*Work request*: Pictures excluded, reproduce exactly the lines below from the one with "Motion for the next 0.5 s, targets" through the one with "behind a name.", both included.

※ ※ ※

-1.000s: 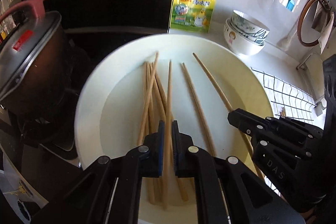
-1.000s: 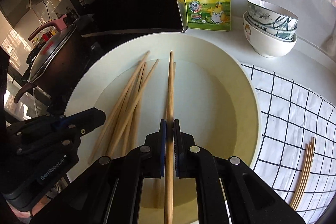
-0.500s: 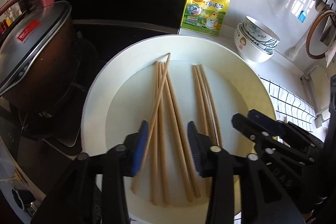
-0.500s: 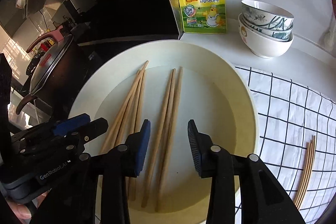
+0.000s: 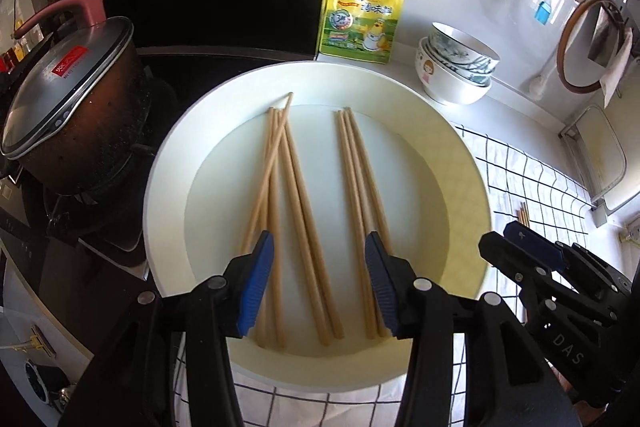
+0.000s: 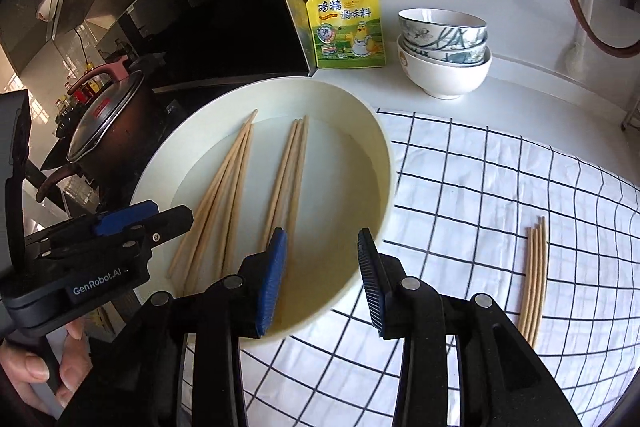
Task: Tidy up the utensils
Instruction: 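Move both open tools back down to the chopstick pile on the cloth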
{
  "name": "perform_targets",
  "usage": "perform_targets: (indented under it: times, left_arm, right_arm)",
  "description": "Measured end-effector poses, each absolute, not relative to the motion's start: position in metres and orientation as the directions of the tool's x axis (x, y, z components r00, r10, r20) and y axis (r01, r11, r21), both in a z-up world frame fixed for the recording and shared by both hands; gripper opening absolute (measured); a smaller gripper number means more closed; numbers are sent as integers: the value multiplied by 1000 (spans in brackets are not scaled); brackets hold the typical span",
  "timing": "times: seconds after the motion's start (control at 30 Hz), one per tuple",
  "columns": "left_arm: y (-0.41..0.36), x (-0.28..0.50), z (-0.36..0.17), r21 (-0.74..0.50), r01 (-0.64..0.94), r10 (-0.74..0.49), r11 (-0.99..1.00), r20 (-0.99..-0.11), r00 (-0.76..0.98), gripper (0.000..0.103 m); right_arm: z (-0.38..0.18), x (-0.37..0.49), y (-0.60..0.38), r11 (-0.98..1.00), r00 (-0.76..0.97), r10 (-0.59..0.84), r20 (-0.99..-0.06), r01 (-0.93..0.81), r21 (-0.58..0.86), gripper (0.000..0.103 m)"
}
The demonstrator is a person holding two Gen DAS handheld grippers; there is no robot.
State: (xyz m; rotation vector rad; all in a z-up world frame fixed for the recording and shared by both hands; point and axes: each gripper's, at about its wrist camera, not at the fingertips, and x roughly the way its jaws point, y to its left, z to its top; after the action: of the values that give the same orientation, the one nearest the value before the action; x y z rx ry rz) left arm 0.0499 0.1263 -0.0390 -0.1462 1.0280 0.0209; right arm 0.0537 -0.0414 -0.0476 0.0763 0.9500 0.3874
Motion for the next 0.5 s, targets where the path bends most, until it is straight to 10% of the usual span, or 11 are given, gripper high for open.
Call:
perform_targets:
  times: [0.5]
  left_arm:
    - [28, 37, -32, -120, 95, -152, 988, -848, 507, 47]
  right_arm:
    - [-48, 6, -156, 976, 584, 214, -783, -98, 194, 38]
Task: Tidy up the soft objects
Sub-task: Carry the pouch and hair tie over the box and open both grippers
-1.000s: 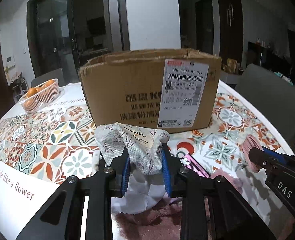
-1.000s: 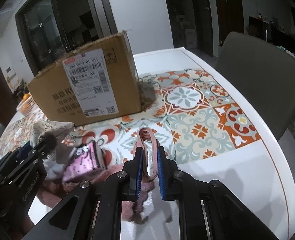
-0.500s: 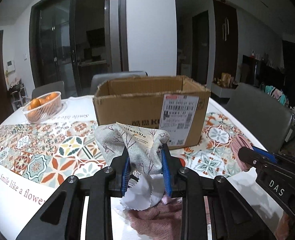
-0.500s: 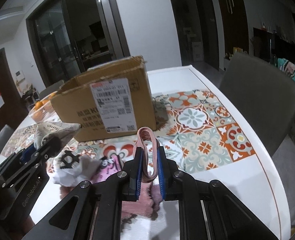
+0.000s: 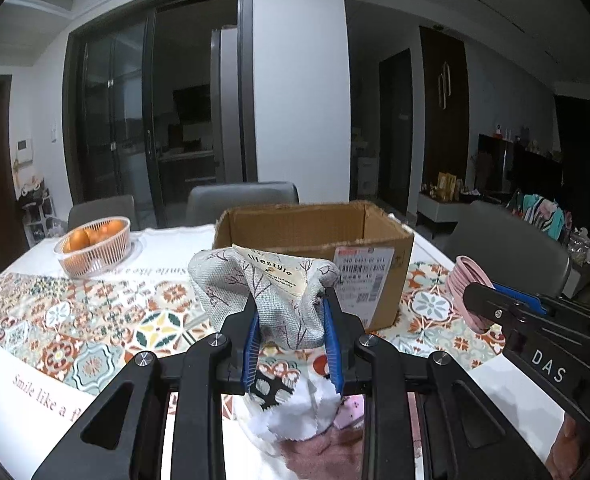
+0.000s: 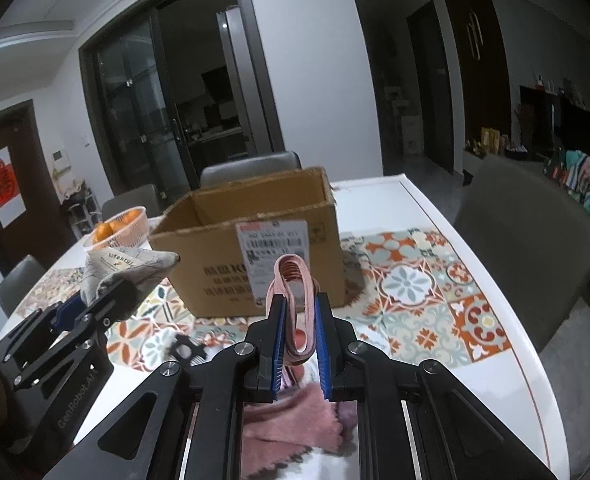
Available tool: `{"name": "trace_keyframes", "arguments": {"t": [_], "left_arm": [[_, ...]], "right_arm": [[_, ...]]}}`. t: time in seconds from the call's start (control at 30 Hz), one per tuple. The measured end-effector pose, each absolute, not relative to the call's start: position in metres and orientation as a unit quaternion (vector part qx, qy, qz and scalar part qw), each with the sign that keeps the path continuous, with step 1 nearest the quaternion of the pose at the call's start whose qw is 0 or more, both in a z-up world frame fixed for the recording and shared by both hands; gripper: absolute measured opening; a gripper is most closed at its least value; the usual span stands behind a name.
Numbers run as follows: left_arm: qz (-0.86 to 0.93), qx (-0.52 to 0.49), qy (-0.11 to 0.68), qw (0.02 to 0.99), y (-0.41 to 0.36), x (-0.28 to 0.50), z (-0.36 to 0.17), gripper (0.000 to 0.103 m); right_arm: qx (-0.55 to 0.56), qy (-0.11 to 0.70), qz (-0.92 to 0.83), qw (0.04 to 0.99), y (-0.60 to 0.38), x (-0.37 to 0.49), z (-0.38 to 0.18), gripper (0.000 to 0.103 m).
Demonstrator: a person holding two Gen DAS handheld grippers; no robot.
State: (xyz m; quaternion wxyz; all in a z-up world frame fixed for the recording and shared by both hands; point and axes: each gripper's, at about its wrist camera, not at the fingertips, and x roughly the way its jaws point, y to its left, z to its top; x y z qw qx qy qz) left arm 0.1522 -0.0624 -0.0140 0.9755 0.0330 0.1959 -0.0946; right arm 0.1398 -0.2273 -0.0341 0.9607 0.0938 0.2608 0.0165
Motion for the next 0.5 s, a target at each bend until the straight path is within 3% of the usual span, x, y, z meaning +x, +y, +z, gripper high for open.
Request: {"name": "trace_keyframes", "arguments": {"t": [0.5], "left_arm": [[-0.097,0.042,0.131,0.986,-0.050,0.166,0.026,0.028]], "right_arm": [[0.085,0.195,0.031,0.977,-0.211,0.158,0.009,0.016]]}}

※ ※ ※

*Written reply*:
Motion for the next 0.5 s, targets where the path bends most, until it is straight to 10% of the usual span, or 11 are given, gripper high for open.
Call:
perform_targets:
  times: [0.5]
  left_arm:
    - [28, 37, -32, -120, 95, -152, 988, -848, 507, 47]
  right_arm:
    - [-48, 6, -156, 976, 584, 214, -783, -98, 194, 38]
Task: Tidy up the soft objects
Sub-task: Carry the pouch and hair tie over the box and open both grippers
-1.000s: 
-1.000s: 
-0.500s: 
-0.500s: 
+0.000s: 
+0.000s: 
Available tool: `{"name": "trace_keyframes", "arguments": {"t": [_], "left_arm": [[_, ...]], "right_arm": [[_, ...]]}}`. t: time in seconds from the call's start (control at 30 Hz), one per tuple. The measured end-effector pose, each absolute, not relative to the call's start: position in metres and orientation as a unit quaternion (vector part qx, qy, qz and scalar part qw), each with the sign that keeps the path continuous, with step 1 nearest the quaternion of the pose at the call's start whose qw is 0 or more, both in a z-up world frame fixed for the recording and shared by both hands; gripper: absolute measured opening; a gripper is most closed at its least value; the usual span stands behind a name.

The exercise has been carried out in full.